JP5907746B2 - Low profile GJ feeding device - Google Patents

Description

The present invention relates generally to feeding tubes, and more particularly to a low-profile gastro-jejunal feeding tube.

Feeding devices are used to administer these substances to patients who cannot take food or pharmaceuticals in the usual way. Feeding devices are required to have various mechanisms, such as multiple passages for administering many different substances, but the various mechanisms increase the size and volume of the feeding tube. May cause discomfort to the patient wearing it. Therefore, there is a demand for a feeding device that is small in size and has a plurality of mechanisms integrated in one device.

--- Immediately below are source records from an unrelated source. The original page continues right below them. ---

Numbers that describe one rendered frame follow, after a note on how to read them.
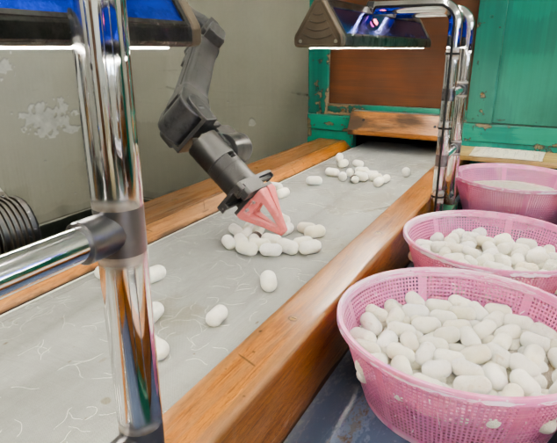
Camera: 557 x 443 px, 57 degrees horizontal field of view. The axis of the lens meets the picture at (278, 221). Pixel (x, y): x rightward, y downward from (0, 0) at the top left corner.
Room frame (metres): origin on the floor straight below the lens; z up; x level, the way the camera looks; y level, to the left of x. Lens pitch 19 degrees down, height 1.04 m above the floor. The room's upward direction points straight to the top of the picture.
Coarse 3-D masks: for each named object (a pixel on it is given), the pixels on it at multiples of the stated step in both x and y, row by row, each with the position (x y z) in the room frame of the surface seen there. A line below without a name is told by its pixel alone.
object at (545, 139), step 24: (312, 120) 1.68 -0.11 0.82; (336, 120) 1.64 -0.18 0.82; (360, 144) 1.67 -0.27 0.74; (384, 144) 1.67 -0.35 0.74; (408, 144) 1.67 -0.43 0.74; (432, 144) 1.64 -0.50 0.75; (480, 144) 1.44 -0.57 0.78; (504, 144) 1.41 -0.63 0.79; (528, 144) 1.38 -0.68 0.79; (552, 144) 1.35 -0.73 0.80; (552, 168) 1.35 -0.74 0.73
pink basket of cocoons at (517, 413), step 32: (352, 288) 0.55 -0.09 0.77; (384, 288) 0.58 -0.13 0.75; (480, 288) 0.58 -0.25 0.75; (512, 288) 0.57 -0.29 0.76; (352, 320) 0.52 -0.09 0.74; (544, 320) 0.52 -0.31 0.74; (352, 352) 0.45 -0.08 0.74; (384, 384) 0.41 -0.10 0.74; (416, 384) 0.37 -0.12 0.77; (384, 416) 0.42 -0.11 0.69; (416, 416) 0.39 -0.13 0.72; (448, 416) 0.37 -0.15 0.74; (480, 416) 0.36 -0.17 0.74; (512, 416) 0.35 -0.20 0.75; (544, 416) 0.36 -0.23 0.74
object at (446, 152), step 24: (408, 0) 0.98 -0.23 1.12; (432, 0) 0.96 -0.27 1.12; (456, 24) 0.94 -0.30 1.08; (456, 48) 0.94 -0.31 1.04; (456, 72) 0.94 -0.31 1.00; (456, 96) 1.08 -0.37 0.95; (456, 120) 1.07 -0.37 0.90; (456, 144) 1.06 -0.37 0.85; (456, 168) 1.07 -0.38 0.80; (432, 192) 0.95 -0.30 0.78
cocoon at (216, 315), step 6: (216, 306) 0.52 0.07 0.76; (222, 306) 0.53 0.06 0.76; (210, 312) 0.51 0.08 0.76; (216, 312) 0.51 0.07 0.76; (222, 312) 0.52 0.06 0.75; (210, 318) 0.50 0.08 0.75; (216, 318) 0.51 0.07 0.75; (222, 318) 0.51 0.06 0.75; (210, 324) 0.50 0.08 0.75; (216, 324) 0.50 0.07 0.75
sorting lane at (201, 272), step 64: (320, 192) 1.08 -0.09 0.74; (384, 192) 1.08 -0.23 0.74; (192, 256) 0.72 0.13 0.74; (256, 256) 0.72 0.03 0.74; (320, 256) 0.72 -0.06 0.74; (0, 320) 0.53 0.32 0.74; (64, 320) 0.53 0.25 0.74; (192, 320) 0.53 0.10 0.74; (256, 320) 0.53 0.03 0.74; (0, 384) 0.41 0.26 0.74; (64, 384) 0.41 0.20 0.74; (192, 384) 0.41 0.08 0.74
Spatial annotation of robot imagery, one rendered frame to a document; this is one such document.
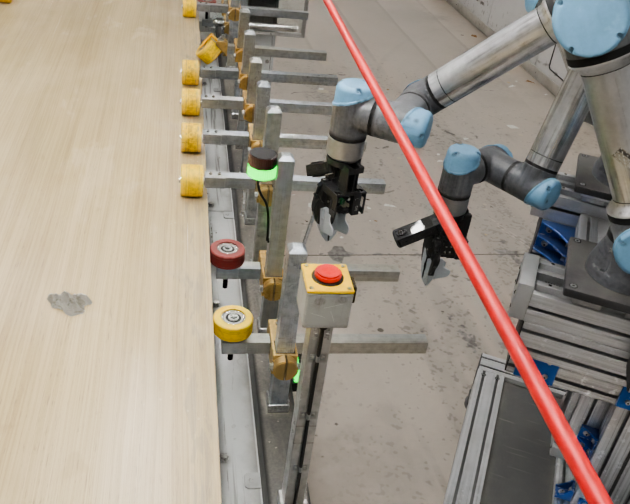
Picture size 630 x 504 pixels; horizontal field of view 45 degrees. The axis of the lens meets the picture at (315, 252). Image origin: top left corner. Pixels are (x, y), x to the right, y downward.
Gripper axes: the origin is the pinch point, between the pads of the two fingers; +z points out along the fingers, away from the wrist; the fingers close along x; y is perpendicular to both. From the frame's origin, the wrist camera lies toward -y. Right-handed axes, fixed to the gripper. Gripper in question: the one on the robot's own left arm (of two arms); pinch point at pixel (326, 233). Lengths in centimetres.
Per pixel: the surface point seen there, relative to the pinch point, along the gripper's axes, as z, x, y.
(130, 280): 9.3, -40.8, -8.8
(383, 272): 13.6, 17.2, 0.8
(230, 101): 4, 12, -81
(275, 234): 1.1, -10.0, -4.6
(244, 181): 4.1, -4.4, -33.7
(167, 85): 9, 2, -110
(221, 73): 4, 19, -105
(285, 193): -9.1, -8.9, -4.2

The present invention provides a feeding apparatus having a small size and a plurality of mechanisms integrated in one apparatus.

In one example, a stomach-jejunum (GJ) feeding device includes a stomach-jejunum body and an integral feeding tube. The stomach-jejunum body includes an upper portion, a lower portion, and a balloon port. The lower part is configured to contact the patient's skin. The upper part of the GJ body includes a gastric port connected to the gastric channel and a jejunal port connected to the jejunal channel. The integrated feeding tube includes a near end and a far end. The proximal end is connected to the lower part of the stomach-jejunum body so as to be deformable. The integrated feeding tube further includes a stomach lumen, a jejunum lumen, and a balloon lumen. The gastric lumen is configured to fluidly connect with the gastric channel and extends from the proximal end to the central portion of the integrated feeding tube. The jejunum lumen is configured to fluidly connect with the jejunal channel and extends from the proximal end to the distal end. The balloon lumen is configured to be in fluid communication with the balloon port.

In another example, a feeding tube for insertion into a fistula includes a tubular portion, a proximal end, a distal end, and a capsule. The proximal end is configured to be located outside the patient's body. The distal end is configured to be inserted into a patient's body and includes a deformable portion having a width greater than the diameter of the tubular portion in a default shape. The capsule is configured to be disposed on the far end to cover and allow deformation of the deformable portion of the far end. The capsule is configured to dissolve upon contact with bodily fluids. The deformable portion is configured to return to a default shape when the capsule is dissolved.

The present invention provides a feeding apparatus having a small size and a plurality of mechanisms integrated in one apparatus.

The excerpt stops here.